You are viewing a plain text version of this content. The canonical link for it is here.

Posted to dev@arrow.apache.org by Antoine Pitrou <an...@python.org> on 2019/11/21 15:04:45 UTC

Dense unions: monotonic or strictly monotonic offsets?

Hello,

I'd like some clarification on the spec and intent for dense arrays.

Currently, it is specified that offsets of a dense union are "in order /
increasing" (*).  However, it is not obvious whether repeated values are
allowed or not.

I suspect the intent is to avoid having people exploit unions as some
kind of poor man's dictionaries.  Also, perhaps some optimizations are
possible if monotonic or strictly monotonic indices are assumed?  But I
don't know the history behind the union type.

Regards

Antoine.


(*) https://arrow.apache.org/docs/format/Columnar.html#dense-union

Re: Dense unions: monotonic or strictly monotonic offsets?

Posted by Fan Liya <li...@gmail.com>.

Hi Wes,

Thanks for your clarification.
I agree with you that the problem should be considered in the
implementation level.

Best,
Liya Fan

On Mon, Nov 25, 2019 at 10:34 AM Wes McKinney <we...@gmail.com> wrote:

> On Sun, Nov 24, 2019 at 8:07 PM Fan Liya <li...@gmail.com> wrote:
> >
> > Hi Wes,
> >
> > I agree with you that this is a data representation issue.
> >
> > My point is that, data representation and data operation are closely
> > related.
> > As far as this issue is concerned, if we allow several values in the
> union
> > vector to be mapped to the same value in the underlying vector, it is
> > possible that when we modify one value in the union vector, the other
> value
> > is also modified, which is unexpected.
>
> Right, but Arrow columnar data is immutable, so any mutation
> operations are application/implementation-level concerns and should
> not influence the specification documents. Implementations need to be
> aware of the implications of the specification, of course.
>
> > This is a problem with our current specification, because our
> > vectors/arrays provide set/write APIs.
> > So we may need a "coherency protocol" to define the behavior (e.g. copy
> on
> > write) when trying to modify a shared value, IMO.
>
> It's an application/implementation-level concern so I think it would
> need to be addressed separately from clarifying the specification.
>
> >
> > Best,
> > Liya Fan
> >
> > On Sat, Nov 23, 2019 at 3:31 AM Wes McKinney <we...@gmail.com>
> wrote:
> >
> > > hi Liya,
> > >
> > > I don't understand your point -- we are strictly discussing data
> > > representation here I believe.
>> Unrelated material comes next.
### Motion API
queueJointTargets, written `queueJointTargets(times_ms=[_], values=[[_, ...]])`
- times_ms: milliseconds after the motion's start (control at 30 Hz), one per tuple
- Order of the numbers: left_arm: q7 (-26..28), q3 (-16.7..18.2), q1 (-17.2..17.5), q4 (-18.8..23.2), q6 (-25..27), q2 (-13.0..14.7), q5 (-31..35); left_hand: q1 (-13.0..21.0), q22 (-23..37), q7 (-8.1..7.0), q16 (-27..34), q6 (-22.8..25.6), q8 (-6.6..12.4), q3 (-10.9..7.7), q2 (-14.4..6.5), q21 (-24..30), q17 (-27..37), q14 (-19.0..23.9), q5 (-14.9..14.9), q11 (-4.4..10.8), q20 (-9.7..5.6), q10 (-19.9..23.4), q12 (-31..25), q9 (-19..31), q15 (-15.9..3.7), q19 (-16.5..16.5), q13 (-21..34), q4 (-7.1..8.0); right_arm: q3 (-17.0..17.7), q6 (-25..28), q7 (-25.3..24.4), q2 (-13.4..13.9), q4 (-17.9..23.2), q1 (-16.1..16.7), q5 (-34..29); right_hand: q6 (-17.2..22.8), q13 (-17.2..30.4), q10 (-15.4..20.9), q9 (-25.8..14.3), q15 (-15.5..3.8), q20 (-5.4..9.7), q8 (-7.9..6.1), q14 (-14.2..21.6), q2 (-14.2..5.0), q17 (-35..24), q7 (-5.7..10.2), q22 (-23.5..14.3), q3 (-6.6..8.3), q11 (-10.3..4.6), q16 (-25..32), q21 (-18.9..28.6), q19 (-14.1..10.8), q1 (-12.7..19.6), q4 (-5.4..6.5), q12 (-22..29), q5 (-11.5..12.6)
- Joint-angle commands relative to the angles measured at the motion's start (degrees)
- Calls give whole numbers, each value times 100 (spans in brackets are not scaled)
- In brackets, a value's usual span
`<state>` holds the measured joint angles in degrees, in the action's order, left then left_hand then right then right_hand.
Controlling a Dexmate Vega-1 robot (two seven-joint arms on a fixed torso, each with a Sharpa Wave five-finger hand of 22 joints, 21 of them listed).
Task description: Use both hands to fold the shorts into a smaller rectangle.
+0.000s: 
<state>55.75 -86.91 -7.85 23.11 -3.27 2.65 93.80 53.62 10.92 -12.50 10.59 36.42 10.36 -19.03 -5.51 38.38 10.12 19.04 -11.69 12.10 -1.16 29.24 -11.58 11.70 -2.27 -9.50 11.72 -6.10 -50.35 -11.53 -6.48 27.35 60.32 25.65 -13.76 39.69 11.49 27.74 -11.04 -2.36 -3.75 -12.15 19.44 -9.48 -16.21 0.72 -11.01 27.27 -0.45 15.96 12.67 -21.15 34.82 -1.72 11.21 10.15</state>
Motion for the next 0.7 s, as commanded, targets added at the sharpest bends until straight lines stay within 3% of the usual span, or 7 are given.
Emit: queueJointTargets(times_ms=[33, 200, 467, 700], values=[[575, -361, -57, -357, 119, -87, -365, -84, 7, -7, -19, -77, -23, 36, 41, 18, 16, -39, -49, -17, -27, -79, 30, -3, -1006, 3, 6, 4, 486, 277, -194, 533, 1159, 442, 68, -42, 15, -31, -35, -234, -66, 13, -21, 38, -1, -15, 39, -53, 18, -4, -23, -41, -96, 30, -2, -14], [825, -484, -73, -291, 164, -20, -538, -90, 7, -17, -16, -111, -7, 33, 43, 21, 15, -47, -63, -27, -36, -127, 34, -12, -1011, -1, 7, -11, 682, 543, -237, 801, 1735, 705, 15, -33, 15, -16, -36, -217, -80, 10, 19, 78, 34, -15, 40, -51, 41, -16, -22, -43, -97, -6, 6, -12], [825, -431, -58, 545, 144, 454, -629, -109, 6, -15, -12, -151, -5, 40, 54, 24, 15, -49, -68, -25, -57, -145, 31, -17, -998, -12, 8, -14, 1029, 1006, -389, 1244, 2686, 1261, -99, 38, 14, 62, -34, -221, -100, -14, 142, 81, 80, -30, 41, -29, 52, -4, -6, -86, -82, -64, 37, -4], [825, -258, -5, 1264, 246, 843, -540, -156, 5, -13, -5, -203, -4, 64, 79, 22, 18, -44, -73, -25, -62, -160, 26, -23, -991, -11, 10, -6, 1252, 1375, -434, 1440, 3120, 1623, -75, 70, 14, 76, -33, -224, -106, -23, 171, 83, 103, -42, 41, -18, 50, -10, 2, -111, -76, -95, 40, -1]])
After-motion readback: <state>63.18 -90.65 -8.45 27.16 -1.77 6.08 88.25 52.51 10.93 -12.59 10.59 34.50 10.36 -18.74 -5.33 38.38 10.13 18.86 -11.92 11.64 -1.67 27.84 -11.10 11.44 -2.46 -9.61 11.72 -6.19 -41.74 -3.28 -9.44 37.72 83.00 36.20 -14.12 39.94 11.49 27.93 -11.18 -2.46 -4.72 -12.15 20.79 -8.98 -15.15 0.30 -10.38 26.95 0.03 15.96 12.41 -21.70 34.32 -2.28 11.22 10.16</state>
From a data representation perspective,
> > > there is no conflict with repeated or non-monotonic offset values.
> > >
> > > On Fri, Nov 22, 2019 at 1:49 AM Fan Liya <li...@gmail.com> wrote:
> > > >
> > > > This is an interesting question.
> > > > IMO, to support repeated values, we also need to design a "coherency
> > > > protocol", to avoid the scenario where once a value is witten, the
> change
> > > > is propagated to another slot unexpectedly.
> > > >
> > > > Best,
> > > > Liya Fan
> > > >
> > > > On Fri, Nov 22, 2019 at 1:34 PM Micah Kornfield <
> emkornfield@gmail.com>
> > > > wrote:
> > > >
> > > > > Hmm, I also thought the intention was monotonically increasing. I
> can't
> > > > > think of a strong reason one way or another. If the argument about
> > > code to
> > > > > do random access is the same in all cases, is there any benefit to
> > > forcing
> > > > > any order at all?  Memory prefetching?
> > > > >
> > > > > On Thu, Nov 21, 2019 at 11:48 AM Wes McKinney <wesmckinn@gmail.com
> >
> > > wrote:
> > > > >
> > > > > > hi Antoine,
> > > > > >
> > > > > > It's a good question.
> > > > > >
> > > > > > The intent when we wrote the specification was to be strictly
> > > > > > monotonic, but there seems nothing especially harmful about
> relaxing
> > > > > > the constraint to allow for repeated values or even
> non-monotonicity
> > > > > > (strict or otherwise). For example, if we had the union
> > > > > >
> > > > > > ['a', 'a', 'a', 0, 1, 'b', 'b']
> > > > > >
> > > > > > then this could be represented as
> > > > > >
> > > > > > type_ids: [0, 0, 0, 1, 1, 0, 0]
> > > > > > offsets: [0, 0, 0, 0, 1, 1, 1]
> > > > > > child[0]: ['a', 'b']
> > > > > > child[1]: [0, 1]
> > > > > >
> > > > > > or
> > > > > >
> > > > > > type_ids: [0, 0, 0, 1, 1, 0, 0]
> > > > > > offsets: [1, 1, 1, 0, 1, 0, 0]
> > > > > > child[0]: ['b', 'a']
> > > > > > child[1]: [0, 1]
> > > > > >
> > > > > > What do others think? Either way some clarification in the
> > > > > > specification would be useful. Because the code used to do random
> > > > > > access is the same in all cases, I feel weakly supportive of
> removing
> > > > > > constraints on the offsets.
> > > > > >
> > > > > > - Wes
> > > > > >
> > > > > > On Thu, Nov 21, 2019 at 9:04 AM Antoine Pitrou <
> antoine@python.org>
> > > > > wrote:
> > > > > > >
> > > > > > >
> > > > > > > Hello,
> > > > > > >
> > > > > > > I'd like some clarification on the spec and intent for dense
> > > arrays.
> > > > > > >
> > > > > > > Currently, it is specified that offsets of a dense union are
> "in
> > > order
> > > > > /
> > > > > > > increasing" (*).  However, it is not obvious whether repeated
> > > values
> > > > > are
> > > > > > > allowed or not.
> > > > > > >
> > > > > > > I suspect the intent is to avoid having people exploit unions
> as
> > > some
> > > > > > > kind of poor man's dictionaries.  Also, perhaps some
> optimizations
> > > are
> > > > > > > possible if monotonic or strictly monotonic indices are
> assumed?
> > > But I
> > > > > > > don't know the history behind the union type.
> > > > > > >
> > > > > > > Regards
> > > > > > >
> > > > > > > Antoine.
> > > > > > >
> > > > > > >
> > > > > > > (*)
> https://arrow.apache.org/docs/format/Columnar.html#dense-union
> > > > > >
> > > > >
> > >
>

Re: Dense unions: monotonic or strictly monotonic offsets?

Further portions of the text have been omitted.